Jane Perlesz and Pir Zubair Shah for the New York Times interviewed various residents of the tribal areas of North Waziristan in Pakistan about the effect of the accelerated drone attacks of the past year:
The strikes have cast a pall of fear over an area that was once a free zone for Al Qaeda and the Taliban, forcing militants to abandon satellite phones and large gatherings in favor of communicating by courier and moving stealthily in small groups, they said.
The drones, operated by the C.I.A., fly overhead sometimes four at a time, emitting a beelike hum virtually 24 hours a day, observing and tracking targets, then unleashing missiles on their quarry, they said.

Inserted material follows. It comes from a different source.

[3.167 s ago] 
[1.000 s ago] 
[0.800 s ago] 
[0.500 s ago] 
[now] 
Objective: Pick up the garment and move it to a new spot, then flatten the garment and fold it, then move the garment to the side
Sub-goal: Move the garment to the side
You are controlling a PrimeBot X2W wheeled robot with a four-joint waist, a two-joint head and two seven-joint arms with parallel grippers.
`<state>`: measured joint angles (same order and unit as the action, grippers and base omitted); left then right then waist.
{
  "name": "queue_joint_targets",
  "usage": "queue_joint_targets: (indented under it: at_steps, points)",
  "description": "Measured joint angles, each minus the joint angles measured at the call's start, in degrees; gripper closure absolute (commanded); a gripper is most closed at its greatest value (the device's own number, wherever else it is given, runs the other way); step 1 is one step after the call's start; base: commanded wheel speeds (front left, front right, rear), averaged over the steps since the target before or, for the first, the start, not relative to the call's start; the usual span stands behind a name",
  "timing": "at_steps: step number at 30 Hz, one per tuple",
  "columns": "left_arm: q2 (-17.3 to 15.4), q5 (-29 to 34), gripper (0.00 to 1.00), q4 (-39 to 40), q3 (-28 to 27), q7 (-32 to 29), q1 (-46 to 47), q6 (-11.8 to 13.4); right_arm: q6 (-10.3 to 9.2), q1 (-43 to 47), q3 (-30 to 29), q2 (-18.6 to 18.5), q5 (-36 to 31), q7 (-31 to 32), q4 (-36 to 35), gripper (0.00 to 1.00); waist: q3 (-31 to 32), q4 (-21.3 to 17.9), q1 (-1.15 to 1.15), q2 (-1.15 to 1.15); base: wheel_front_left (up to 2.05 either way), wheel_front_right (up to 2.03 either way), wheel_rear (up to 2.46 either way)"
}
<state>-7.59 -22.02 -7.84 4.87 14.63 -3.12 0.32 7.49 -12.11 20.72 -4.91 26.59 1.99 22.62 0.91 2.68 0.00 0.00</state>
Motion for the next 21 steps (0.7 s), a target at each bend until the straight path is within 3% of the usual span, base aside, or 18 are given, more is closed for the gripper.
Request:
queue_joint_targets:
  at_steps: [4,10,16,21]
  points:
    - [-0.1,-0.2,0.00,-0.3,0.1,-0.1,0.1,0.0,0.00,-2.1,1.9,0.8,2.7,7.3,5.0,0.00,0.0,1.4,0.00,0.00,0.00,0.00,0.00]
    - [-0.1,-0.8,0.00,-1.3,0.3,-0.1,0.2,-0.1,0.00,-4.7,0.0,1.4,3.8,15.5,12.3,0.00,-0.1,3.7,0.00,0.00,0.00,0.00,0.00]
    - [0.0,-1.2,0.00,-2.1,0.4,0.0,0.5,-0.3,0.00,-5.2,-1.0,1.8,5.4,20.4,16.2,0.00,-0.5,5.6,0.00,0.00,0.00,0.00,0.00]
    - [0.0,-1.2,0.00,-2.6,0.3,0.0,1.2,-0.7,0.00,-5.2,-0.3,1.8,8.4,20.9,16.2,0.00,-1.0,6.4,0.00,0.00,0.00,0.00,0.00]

The strikes have sharpened tensions between the local tribesmen and the militants, who have dumped bodies with signs accusing the victims of being American spies in Miram Shah, the main town in North Waziristan, they said…
In the first six weeks of this year, more than a dozen strikes killed up to 90 peoplesuspected of being militants, according to Pakistani and American accounts. There are now multiple strikes on some days, and in some weeks the strikes occur every other day, the people from North Waziristan said.
The strikes have become so ferocious, “It seems they really want to kill everyone, not just the leaders,” said the militant, who is a mid-ranking fighter associated with the insurgent network headed by Jalaluddin and Sirajuddin Haqqani. By “everyone” he meant rank-and-file fighters, though civilians are being killed, too.
I think debates on the ethics of drone attacks are warranted. There is something very dangerous about the sterility of murder by remote control.
But in a war, dirty things must be done. If these drone attacks are effective in destabilizing Al Qaeda, then they’re almost certainly worth it.